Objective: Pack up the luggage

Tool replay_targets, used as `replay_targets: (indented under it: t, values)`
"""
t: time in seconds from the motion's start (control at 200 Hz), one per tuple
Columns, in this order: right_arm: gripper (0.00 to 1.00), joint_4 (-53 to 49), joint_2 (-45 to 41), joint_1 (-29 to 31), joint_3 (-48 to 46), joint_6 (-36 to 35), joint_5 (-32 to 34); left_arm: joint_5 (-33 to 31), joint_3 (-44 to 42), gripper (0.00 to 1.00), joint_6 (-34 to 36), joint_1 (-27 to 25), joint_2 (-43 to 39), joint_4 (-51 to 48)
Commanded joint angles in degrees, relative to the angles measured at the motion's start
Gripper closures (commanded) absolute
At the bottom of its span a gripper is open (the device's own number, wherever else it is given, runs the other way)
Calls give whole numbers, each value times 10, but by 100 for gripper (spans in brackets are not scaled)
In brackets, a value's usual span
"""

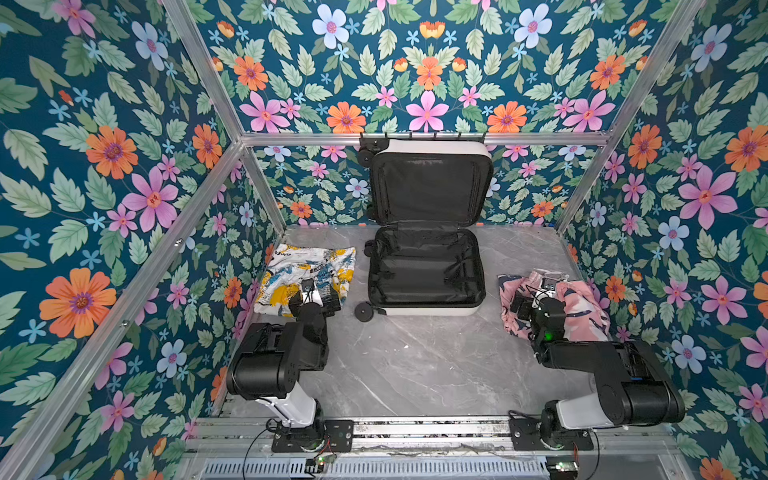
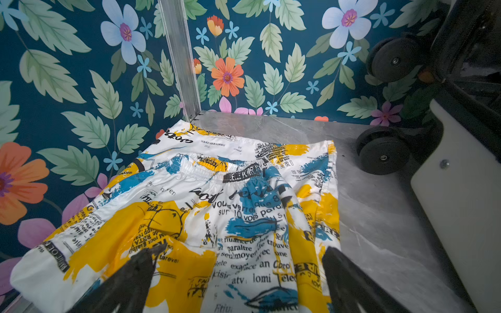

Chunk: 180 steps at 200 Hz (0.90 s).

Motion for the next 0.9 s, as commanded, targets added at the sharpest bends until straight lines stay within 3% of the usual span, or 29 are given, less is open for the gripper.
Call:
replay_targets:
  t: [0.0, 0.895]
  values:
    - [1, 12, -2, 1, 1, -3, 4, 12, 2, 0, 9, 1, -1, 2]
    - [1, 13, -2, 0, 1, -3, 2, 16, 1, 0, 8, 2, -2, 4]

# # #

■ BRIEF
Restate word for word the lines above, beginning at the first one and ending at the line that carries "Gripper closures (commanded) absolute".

■ RESULT OF THIS EXERCISE
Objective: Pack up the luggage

Tool replay_targets, used as `replay_targets: (indented under it: t, values)`
"""
t: time in seconds from the motion's start (control at 200 Hz), one per tuple
Columns, in this order: right_arm: gripper (0.00 to 1.00), joint_4 (-53 to 49), joint_2 (-45 to 41), joint_1 (-29 to 31), joint_3 (-48 to 46), joint_6 (-36 to 35), joint_5 (-32 to 34); left_arm: joint_5 (-33 to 31), joint_3 (-44 to 42), gripper (0.00 to 1.00), joint_6 (-34 to 36), joint_1 (-27 to 25), joint_2 (-43 to 39), joint_4 (-51 to 48)
Commanded joint angles in degrees, relative to the angles measured at the motion's start
Gripper closures (commanded) absolute

The exercise is finished and nothing remains.